とはいえ一番面白いのは、ケインの危機を察知する能力と、それを乗り越えるための機転だ。ラヴェルのガンマンとしての矜持も、深い余韻を残す。警察の追跡や敵の攻撃を切り抜けるために、ケインはレジスタンス時代の仲間の手を借りざるを得ない。元恋人で、ふられちゃったけど今は未亡人のジネットとか。
以前読んだときは、ジネットとケインの過去に「ロマンチックー!」と思ったものだ。しかし読み返してみると、ジネットの献身なくして有り得ない展開が都合良すぎるよと思う。実業家の秘書ヘレンはラヴェルに惚れちゃうんだけど、その理由が描かれていないから共感に乏しい。作者の描く「理想の女像」に違和感を覚える自分に…ああ、時代の変化を感じる。
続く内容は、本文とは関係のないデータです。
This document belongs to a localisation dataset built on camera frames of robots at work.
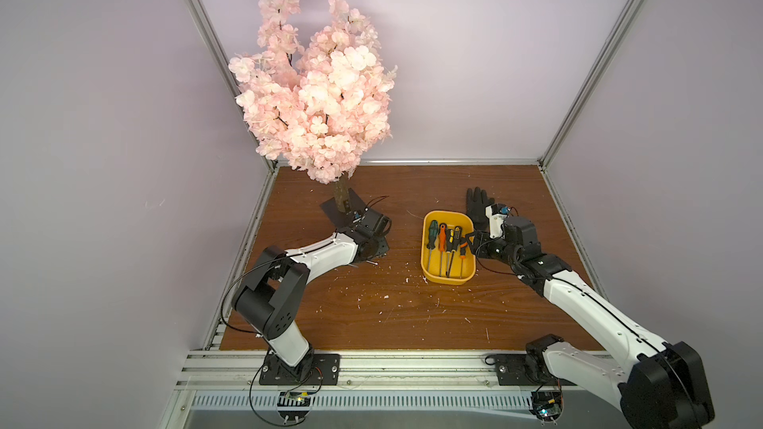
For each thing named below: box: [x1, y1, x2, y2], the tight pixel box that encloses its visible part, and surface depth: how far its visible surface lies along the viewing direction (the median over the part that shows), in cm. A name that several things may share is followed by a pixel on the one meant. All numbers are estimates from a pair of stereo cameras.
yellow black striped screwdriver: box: [446, 228, 455, 279], surface depth 96 cm
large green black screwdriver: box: [426, 219, 440, 273], surface depth 98 cm
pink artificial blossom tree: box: [229, 0, 398, 212], surface depth 62 cm
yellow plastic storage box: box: [420, 209, 476, 286], surface depth 96 cm
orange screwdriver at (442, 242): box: [438, 222, 448, 277], surface depth 97 cm
それはそれとして、ヨーロッパにはなんと深い大戦の傷跡が残っていたことか。株券が紙とか、郵便局の電話しか通信手段がないとか、こんな時代は歴史のかなたへ消え去ろうとしている。世界大戦を生き抜いた誇り高き男たちも、もはや過去の人間である。いやはや、ノスタルジーで胸がいっぱいだ。